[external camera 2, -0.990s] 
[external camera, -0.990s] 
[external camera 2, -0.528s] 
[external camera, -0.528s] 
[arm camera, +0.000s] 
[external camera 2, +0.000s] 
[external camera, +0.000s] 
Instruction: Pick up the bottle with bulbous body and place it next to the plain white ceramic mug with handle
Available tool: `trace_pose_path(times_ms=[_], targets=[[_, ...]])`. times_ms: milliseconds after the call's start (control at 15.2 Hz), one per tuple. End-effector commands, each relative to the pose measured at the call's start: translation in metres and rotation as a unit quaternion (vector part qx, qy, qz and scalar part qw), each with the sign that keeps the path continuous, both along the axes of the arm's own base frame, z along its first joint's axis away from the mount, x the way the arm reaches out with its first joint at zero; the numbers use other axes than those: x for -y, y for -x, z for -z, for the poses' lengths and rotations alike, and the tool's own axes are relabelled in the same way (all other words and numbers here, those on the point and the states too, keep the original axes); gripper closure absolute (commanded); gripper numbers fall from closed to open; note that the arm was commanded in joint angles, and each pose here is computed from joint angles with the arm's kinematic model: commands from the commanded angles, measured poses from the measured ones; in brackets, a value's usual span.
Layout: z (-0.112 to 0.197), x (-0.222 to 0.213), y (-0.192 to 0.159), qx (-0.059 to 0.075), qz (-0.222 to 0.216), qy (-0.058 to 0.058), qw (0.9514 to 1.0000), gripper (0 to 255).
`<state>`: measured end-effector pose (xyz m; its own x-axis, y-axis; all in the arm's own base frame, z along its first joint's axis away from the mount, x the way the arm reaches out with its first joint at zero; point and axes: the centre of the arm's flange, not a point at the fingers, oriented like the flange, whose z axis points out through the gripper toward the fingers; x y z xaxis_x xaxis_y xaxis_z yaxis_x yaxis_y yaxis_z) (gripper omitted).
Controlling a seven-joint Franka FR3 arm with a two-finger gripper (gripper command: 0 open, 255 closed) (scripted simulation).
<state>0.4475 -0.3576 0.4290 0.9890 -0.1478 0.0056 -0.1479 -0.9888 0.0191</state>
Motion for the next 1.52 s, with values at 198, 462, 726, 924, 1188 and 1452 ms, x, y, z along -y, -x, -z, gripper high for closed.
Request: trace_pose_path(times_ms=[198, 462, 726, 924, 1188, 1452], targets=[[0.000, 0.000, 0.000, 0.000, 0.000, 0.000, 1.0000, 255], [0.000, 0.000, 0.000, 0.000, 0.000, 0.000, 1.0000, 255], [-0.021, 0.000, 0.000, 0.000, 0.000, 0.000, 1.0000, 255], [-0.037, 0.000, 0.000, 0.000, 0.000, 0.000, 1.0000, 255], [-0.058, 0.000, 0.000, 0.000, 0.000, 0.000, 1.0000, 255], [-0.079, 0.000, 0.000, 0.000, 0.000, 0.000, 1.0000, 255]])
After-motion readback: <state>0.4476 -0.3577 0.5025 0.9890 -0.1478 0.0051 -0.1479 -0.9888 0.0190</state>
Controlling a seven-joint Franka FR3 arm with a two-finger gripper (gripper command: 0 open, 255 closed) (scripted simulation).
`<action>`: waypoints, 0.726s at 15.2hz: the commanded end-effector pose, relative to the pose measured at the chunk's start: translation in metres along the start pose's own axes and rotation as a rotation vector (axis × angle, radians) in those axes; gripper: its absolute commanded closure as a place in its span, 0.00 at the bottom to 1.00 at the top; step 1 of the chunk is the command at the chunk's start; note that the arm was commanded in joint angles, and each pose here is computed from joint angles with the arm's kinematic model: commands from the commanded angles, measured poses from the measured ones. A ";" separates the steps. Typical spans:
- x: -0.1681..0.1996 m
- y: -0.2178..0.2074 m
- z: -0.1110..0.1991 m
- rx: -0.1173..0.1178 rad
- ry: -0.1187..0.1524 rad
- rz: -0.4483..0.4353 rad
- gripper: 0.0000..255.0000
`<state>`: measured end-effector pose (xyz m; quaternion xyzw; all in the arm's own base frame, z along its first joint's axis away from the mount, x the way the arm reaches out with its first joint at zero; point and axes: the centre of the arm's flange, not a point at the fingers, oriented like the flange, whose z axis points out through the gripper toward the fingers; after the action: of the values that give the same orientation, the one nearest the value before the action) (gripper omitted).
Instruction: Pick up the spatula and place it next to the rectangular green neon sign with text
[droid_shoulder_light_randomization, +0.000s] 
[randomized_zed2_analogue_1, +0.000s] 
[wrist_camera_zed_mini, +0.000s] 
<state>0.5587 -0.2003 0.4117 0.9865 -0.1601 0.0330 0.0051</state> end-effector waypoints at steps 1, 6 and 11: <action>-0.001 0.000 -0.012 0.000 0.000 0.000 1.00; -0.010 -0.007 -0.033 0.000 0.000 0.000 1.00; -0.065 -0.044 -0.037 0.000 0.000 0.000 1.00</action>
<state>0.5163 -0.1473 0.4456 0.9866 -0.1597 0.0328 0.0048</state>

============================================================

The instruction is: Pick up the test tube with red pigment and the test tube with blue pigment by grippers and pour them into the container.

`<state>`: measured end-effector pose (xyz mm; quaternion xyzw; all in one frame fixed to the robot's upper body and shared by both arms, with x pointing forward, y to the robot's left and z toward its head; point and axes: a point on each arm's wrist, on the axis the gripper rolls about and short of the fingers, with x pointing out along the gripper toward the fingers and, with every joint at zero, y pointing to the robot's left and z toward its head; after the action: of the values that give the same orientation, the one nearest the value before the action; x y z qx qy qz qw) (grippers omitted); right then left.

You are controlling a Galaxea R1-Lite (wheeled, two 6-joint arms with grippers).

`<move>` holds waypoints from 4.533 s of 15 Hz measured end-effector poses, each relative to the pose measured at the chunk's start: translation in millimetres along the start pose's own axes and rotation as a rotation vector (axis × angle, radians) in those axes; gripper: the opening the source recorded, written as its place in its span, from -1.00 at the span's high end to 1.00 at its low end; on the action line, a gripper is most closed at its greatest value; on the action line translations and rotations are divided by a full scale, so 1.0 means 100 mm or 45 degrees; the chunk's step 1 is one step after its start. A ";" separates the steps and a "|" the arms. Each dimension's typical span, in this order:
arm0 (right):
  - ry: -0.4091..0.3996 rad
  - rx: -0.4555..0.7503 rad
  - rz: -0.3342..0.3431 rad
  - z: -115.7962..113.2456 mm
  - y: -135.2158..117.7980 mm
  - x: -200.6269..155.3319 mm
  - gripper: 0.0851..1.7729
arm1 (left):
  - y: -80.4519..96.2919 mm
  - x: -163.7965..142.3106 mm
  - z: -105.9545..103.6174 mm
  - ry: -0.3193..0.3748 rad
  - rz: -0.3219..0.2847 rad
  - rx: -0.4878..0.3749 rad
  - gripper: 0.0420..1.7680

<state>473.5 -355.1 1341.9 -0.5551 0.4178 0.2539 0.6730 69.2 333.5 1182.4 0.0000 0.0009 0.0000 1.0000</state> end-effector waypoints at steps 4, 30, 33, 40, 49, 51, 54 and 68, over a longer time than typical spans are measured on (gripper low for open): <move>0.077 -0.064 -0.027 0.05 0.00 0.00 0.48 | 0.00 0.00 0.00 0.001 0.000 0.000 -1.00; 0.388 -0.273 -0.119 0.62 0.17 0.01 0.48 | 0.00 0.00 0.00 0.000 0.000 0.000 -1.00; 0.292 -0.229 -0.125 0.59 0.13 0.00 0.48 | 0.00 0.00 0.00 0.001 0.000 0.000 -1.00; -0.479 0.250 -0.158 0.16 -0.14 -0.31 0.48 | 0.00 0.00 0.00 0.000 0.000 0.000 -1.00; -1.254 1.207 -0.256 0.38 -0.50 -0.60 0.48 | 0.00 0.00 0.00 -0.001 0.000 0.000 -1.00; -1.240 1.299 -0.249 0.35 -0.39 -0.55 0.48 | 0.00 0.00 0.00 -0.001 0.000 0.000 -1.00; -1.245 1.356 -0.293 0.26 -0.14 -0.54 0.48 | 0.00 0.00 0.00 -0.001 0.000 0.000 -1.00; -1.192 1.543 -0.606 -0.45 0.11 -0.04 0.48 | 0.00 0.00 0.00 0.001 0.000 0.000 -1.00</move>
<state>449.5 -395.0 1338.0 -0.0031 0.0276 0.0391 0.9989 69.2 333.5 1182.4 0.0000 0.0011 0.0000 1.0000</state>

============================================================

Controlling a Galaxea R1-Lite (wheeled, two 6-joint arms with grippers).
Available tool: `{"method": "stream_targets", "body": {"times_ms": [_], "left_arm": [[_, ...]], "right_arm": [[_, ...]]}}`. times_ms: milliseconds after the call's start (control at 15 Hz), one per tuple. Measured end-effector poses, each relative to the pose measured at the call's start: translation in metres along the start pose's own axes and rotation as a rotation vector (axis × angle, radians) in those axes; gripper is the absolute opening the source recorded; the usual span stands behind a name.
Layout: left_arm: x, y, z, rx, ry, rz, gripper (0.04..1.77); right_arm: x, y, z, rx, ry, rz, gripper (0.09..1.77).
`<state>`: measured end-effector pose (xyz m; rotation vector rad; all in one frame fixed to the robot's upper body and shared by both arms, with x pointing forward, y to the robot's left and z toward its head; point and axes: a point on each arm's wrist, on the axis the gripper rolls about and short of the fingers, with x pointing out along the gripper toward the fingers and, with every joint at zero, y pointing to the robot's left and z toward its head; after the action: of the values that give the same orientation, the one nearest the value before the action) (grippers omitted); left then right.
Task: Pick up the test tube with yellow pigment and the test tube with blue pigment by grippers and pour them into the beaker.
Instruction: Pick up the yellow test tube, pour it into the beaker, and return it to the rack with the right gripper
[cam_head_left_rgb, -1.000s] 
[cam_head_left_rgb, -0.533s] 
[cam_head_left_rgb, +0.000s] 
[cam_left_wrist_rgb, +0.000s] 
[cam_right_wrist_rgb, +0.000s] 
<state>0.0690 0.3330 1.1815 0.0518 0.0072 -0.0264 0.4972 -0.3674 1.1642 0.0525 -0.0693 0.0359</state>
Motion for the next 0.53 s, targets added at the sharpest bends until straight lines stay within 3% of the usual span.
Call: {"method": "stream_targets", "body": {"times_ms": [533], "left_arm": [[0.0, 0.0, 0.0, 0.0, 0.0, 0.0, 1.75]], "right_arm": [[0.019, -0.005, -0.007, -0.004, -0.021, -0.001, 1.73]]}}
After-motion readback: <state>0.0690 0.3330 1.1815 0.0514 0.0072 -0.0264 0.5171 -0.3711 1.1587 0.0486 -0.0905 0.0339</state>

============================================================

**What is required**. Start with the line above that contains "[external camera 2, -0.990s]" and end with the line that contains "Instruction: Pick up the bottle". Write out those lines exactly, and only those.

**Response box**.
[external camera 2, -0.990s] 
[external camera, -0.990s] 
[external camera 2, -0.528s] 
[external camera, -0.528s] 
[arm camera, +0.000s] 
[external camera 2, +0.000s] 
[external camera, +0.000s] 
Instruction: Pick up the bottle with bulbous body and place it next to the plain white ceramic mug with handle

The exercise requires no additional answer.